DIRECTIONS FOR THIS TASK:
Reproduce precisely the lines of the material below from the line containing "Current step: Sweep" up to and including its last line. Pictures must not be copied.

COLLECTED MATERIAL:
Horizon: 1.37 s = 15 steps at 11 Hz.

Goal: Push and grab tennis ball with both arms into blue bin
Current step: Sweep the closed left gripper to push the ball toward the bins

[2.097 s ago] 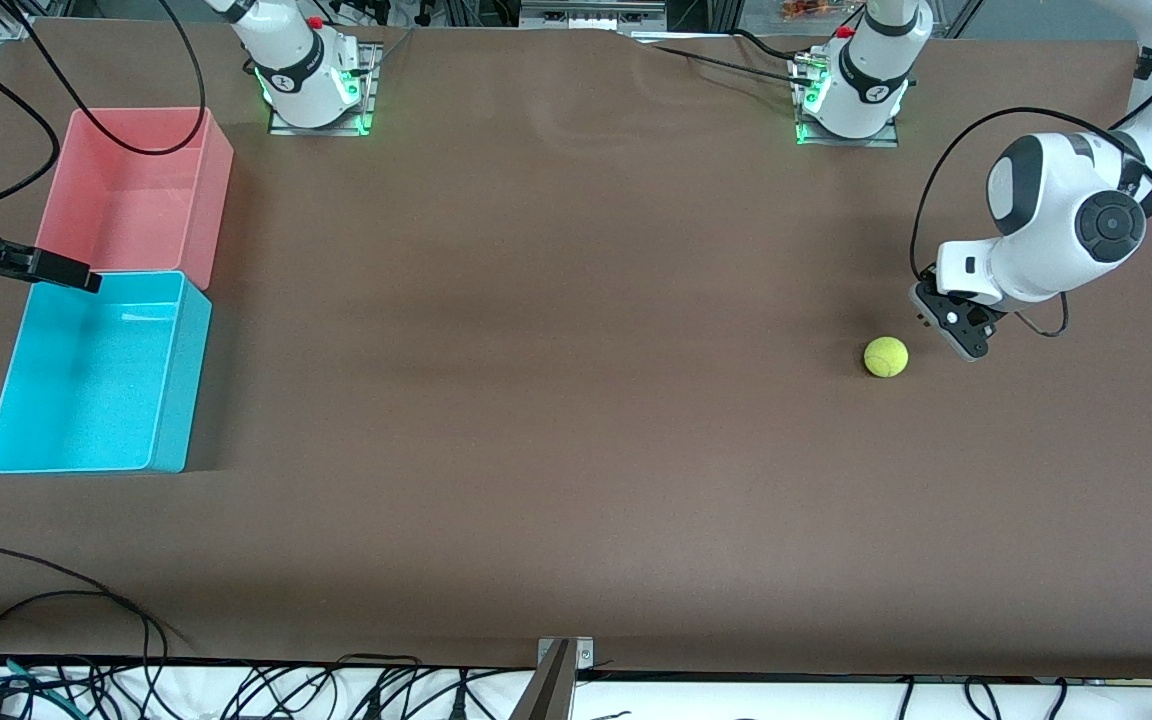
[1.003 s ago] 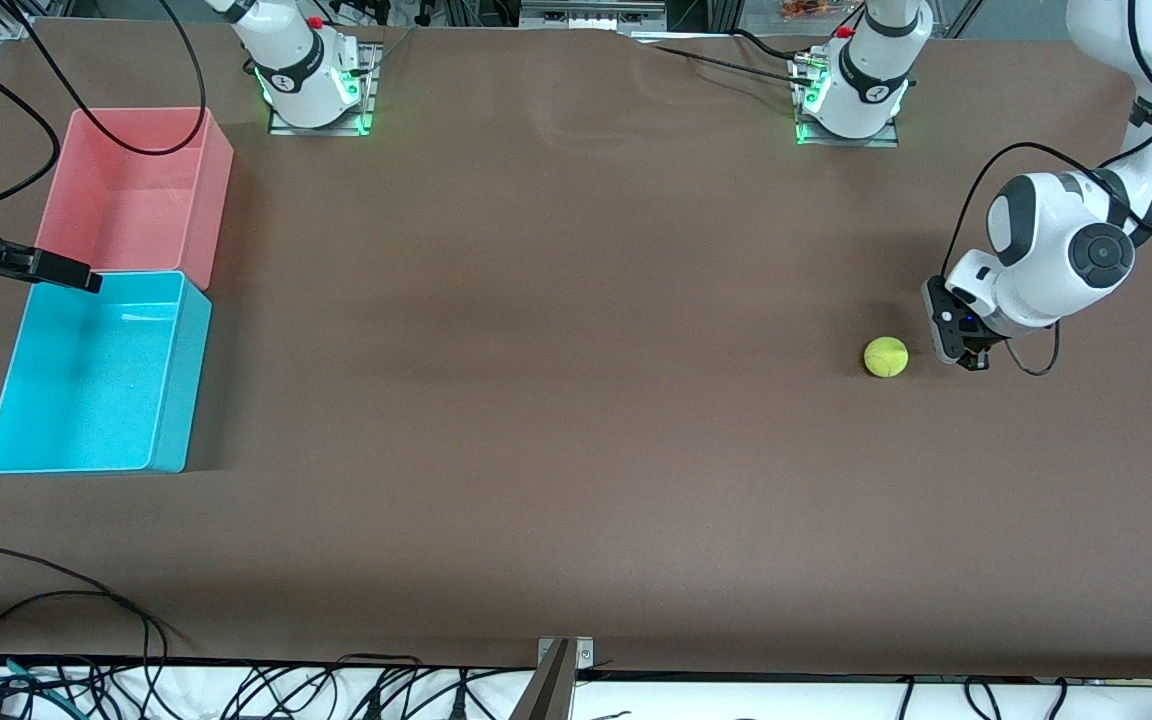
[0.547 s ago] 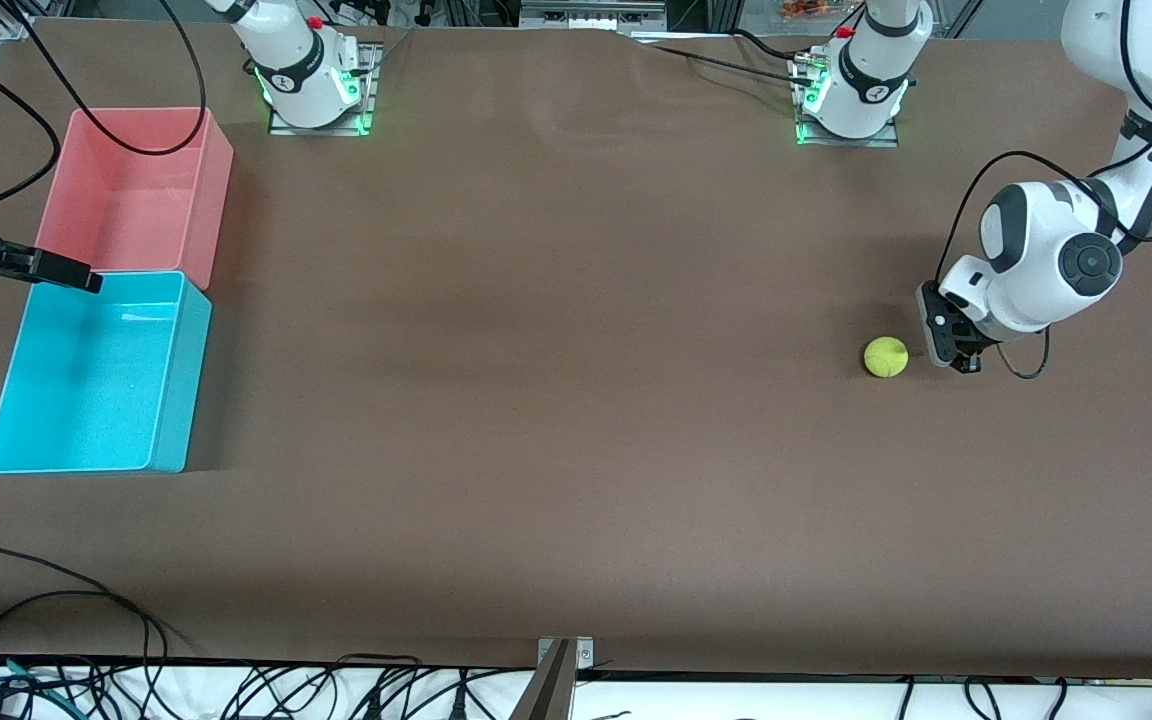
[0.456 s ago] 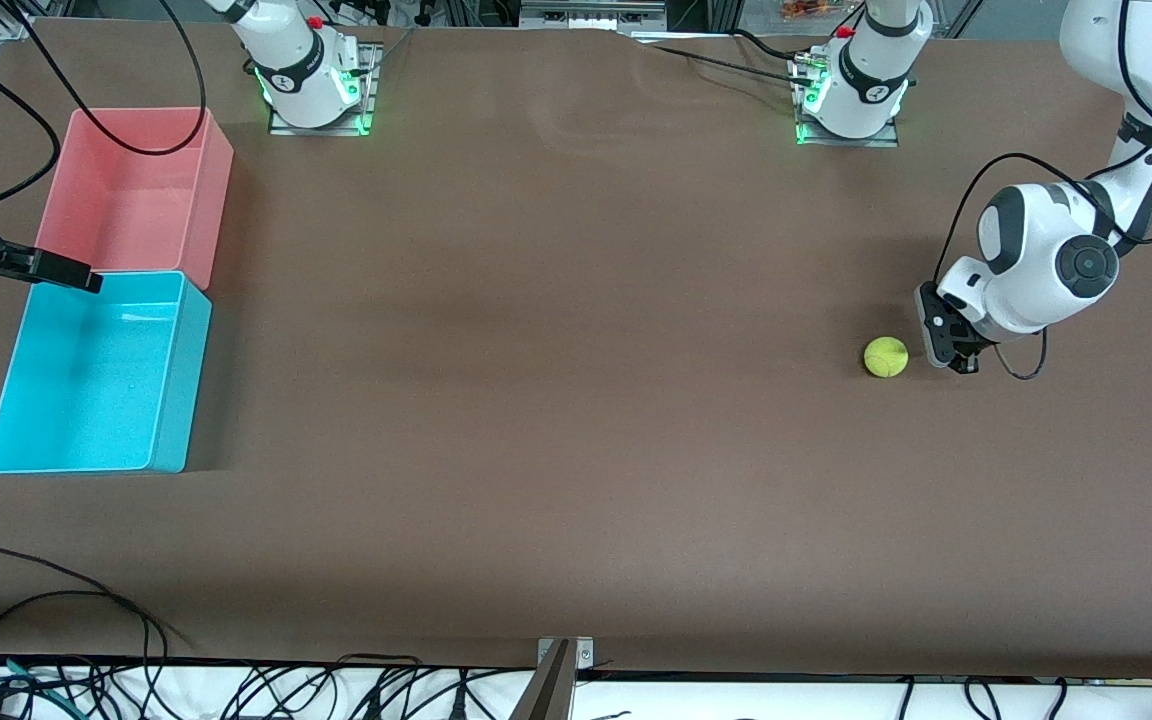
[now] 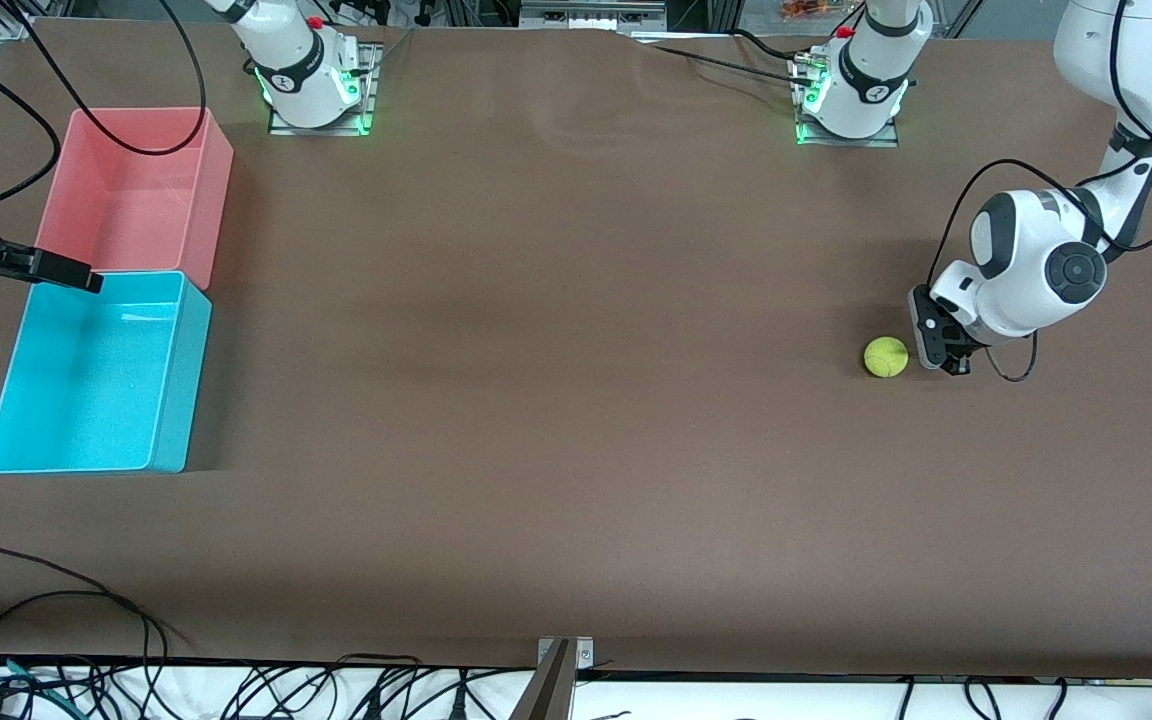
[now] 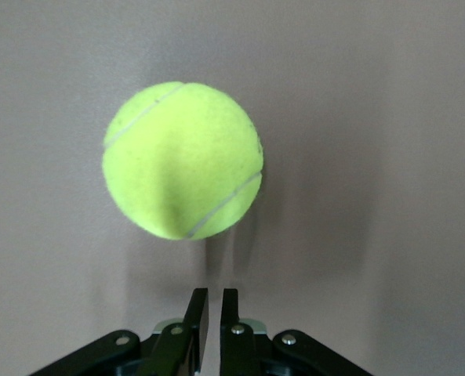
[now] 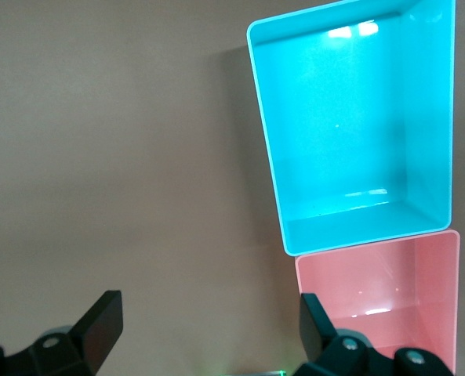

SOLUTION TO THE EXERCISE:
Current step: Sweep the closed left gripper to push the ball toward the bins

[2.097 s ago] 
[1.003 s ago] 
[0.547 s ago] 
[0.456 s ago] 
[now] 
[now] 
[now] 

Exercise complete, with nothing further to add.